## Exercise brief
A single number is the whole answer: the count of lines in the records where "rings" occurs.

## Provided records
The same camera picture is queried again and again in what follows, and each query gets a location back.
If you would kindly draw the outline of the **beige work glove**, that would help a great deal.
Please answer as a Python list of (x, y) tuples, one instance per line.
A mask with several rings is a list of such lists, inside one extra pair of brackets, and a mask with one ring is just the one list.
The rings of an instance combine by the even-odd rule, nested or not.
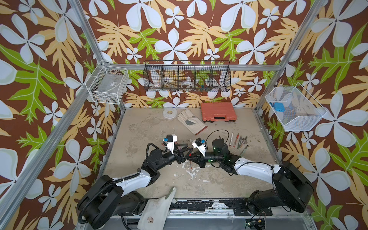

## Exercise response
2